(Entries taken from a collection)
*** Begin section ***

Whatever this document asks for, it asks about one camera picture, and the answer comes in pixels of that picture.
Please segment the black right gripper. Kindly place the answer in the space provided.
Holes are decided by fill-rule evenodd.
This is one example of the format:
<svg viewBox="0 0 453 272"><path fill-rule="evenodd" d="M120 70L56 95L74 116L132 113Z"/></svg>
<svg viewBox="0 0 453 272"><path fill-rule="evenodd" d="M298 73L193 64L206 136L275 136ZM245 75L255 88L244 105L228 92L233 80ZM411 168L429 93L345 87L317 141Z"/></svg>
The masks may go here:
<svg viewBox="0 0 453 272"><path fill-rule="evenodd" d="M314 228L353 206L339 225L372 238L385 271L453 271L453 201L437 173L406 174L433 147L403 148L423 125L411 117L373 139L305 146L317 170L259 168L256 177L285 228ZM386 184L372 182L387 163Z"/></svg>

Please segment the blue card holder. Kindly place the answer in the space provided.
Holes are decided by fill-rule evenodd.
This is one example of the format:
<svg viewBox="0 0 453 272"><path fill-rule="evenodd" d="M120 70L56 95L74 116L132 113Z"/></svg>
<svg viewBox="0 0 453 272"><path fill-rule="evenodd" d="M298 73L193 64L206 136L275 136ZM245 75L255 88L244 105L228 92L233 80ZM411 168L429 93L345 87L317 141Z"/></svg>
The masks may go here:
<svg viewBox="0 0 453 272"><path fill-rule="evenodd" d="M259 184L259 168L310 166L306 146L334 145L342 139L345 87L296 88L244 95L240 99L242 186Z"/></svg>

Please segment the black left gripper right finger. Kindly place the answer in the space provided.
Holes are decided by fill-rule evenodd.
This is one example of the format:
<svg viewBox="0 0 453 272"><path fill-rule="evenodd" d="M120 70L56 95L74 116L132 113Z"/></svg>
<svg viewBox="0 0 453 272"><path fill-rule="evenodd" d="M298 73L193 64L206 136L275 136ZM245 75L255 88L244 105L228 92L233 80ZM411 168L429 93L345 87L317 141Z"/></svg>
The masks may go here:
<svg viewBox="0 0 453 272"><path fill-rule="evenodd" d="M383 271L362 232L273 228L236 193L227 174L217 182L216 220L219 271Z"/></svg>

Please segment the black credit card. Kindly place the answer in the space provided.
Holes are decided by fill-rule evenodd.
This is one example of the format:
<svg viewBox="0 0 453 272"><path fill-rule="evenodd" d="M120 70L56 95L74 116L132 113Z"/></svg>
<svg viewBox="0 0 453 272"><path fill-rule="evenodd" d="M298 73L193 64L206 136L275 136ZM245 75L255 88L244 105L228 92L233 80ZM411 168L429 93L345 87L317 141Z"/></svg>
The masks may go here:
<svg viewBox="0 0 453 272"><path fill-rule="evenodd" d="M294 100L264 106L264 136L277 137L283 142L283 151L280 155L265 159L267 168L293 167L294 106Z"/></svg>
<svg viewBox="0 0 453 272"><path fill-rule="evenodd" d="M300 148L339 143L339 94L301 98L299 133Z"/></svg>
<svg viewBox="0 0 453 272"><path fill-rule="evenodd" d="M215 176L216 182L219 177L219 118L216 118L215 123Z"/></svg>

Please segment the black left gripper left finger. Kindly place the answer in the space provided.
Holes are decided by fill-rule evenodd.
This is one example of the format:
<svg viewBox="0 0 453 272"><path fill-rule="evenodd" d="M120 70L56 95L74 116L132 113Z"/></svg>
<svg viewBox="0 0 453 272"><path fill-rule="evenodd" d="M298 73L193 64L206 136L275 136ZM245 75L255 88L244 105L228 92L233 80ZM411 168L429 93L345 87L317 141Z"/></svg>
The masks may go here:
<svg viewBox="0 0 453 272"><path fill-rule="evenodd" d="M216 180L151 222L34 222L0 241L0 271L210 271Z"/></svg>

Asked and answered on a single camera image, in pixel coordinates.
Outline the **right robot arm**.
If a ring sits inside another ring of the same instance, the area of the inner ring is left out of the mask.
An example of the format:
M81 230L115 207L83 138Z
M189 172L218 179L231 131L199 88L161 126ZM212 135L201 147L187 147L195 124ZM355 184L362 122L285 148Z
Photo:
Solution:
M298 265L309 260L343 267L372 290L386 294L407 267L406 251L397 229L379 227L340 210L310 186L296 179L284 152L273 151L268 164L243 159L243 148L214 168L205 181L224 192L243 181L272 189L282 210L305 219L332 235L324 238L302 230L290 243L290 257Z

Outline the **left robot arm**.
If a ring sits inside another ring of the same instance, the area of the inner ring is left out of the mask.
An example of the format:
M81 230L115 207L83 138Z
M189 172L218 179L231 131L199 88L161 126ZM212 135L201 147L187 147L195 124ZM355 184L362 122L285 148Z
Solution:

*** End section ***

**HOW TO COMPLETE THIS TASK:** All entries must be given again exactly.

**RESULT BELOW:**
Whatever this document asks for, it asks about one camera picture, and the answer comes in pixels of that picture.
Please segment the black right gripper. Kindly place the answer in the space provided.
Holes are decided by fill-rule evenodd.
This is one example of the format:
<svg viewBox="0 0 453 272"><path fill-rule="evenodd" d="M120 70L56 95L74 116L132 113Z"/></svg>
<svg viewBox="0 0 453 272"><path fill-rule="evenodd" d="M298 73L193 64L206 136L275 136ZM245 75L255 88L244 105L228 92L233 80ZM411 168L429 93L345 87L317 141Z"/></svg>
The masks may go here:
<svg viewBox="0 0 453 272"><path fill-rule="evenodd" d="M314 228L353 206L339 225L372 238L385 271L453 271L453 201L437 173L406 174L433 147L403 148L423 125L411 117L373 139L305 146L317 170L259 168L256 177L285 228ZM386 184L372 182L387 163Z"/></svg>

Please segment the blue card holder. Kindly place the answer in the space provided.
Holes are decided by fill-rule evenodd.
This is one example of the format:
<svg viewBox="0 0 453 272"><path fill-rule="evenodd" d="M120 70L56 95L74 116L132 113Z"/></svg>
<svg viewBox="0 0 453 272"><path fill-rule="evenodd" d="M298 73L193 64L206 136L275 136ZM245 75L255 88L244 105L228 92L233 80ZM411 168L429 93L345 87L317 141Z"/></svg>
The masks may go here:
<svg viewBox="0 0 453 272"><path fill-rule="evenodd" d="M259 184L259 168L310 166L306 146L334 145L342 139L345 87L296 88L244 95L240 99L242 186Z"/></svg>

Please segment the black left gripper right finger. Kindly place the answer in the space provided.
Holes are decided by fill-rule evenodd.
This is one example of the format:
<svg viewBox="0 0 453 272"><path fill-rule="evenodd" d="M120 70L56 95L74 116L132 113Z"/></svg>
<svg viewBox="0 0 453 272"><path fill-rule="evenodd" d="M298 73L193 64L206 136L275 136ZM245 75L255 88L244 105L228 92L233 80ZM411 168L429 93L345 87L317 141Z"/></svg>
The masks may go here:
<svg viewBox="0 0 453 272"><path fill-rule="evenodd" d="M383 271L362 232L273 228L236 193L227 174L217 182L216 220L219 271Z"/></svg>

Please segment the black credit card. Kindly place the answer in the space provided.
Holes are decided by fill-rule evenodd.
This is one example of the format:
<svg viewBox="0 0 453 272"><path fill-rule="evenodd" d="M120 70L56 95L74 116L132 113Z"/></svg>
<svg viewBox="0 0 453 272"><path fill-rule="evenodd" d="M298 73L193 64L206 136L275 136ZM245 75L255 88L244 105L228 92L233 80ZM411 168L429 93L345 87L317 141Z"/></svg>
The masks may go here:
<svg viewBox="0 0 453 272"><path fill-rule="evenodd" d="M294 100L264 106L264 136L277 137L283 142L283 151L280 155L265 159L267 168L293 167L294 106Z"/></svg>
<svg viewBox="0 0 453 272"><path fill-rule="evenodd" d="M300 148L339 143L339 94L301 98L299 133Z"/></svg>
<svg viewBox="0 0 453 272"><path fill-rule="evenodd" d="M215 176L216 182L219 177L219 118L216 118L215 123Z"/></svg>

Please segment the black left gripper left finger. Kindly place the answer in the space provided.
Holes are decided by fill-rule evenodd.
This is one example of the format:
<svg viewBox="0 0 453 272"><path fill-rule="evenodd" d="M120 70L56 95L74 116L132 113Z"/></svg>
<svg viewBox="0 0 453 272"><path fill-rule="evenodd" d="M298 73L193 64L206 136L275 136ZM245 75L255 88L244 105L228 92L233 80ZM411 168L429 93L345 87L317 141Z"/></svg>
The masks may go here:
<svg viewBox="0 0 453 272"><path fill-rule="evenodd" d="M216 180L151 222L34 222L0 241L0 271L210 271Z"/></svg>

Asked and answered on a single camera image, in pixel coordinates.
Outline the **right robot arm**.
If a ring sits inside another ring of the same instance, the area of the inner ring is left out of the mask.
An example of the format:
M81 230L115 207L83 138Z
M189 172L218 179L231 131L199 88L161 126ZM212 135L201 147L187 147L195 124ZM355 184L362 122L285 148Z
Photo:
Solution:
M298 265L309 260L343 267L372 290L386 294L407 267L406 251L397 229L379 227L340 210L310 186L296 179L284 152L273 151L268 164L243 159L243 148L214 168L205 181L224 192L243 181L272 189L282 210L305 219L332 235L324 238L302 230L290 243L290 257Z

Outline the **left robot arm**.
If a ring sits inside another ring of the same instance, the area of the inner ring is left out of the mask.
An example of the format:
M81 230L115 207L83 138Z
M189 172L218 179L231 131L199 88L161 126ZM212 135L201 147L187 147L195 124ZM355 184L362 122L285 148Z
Solution:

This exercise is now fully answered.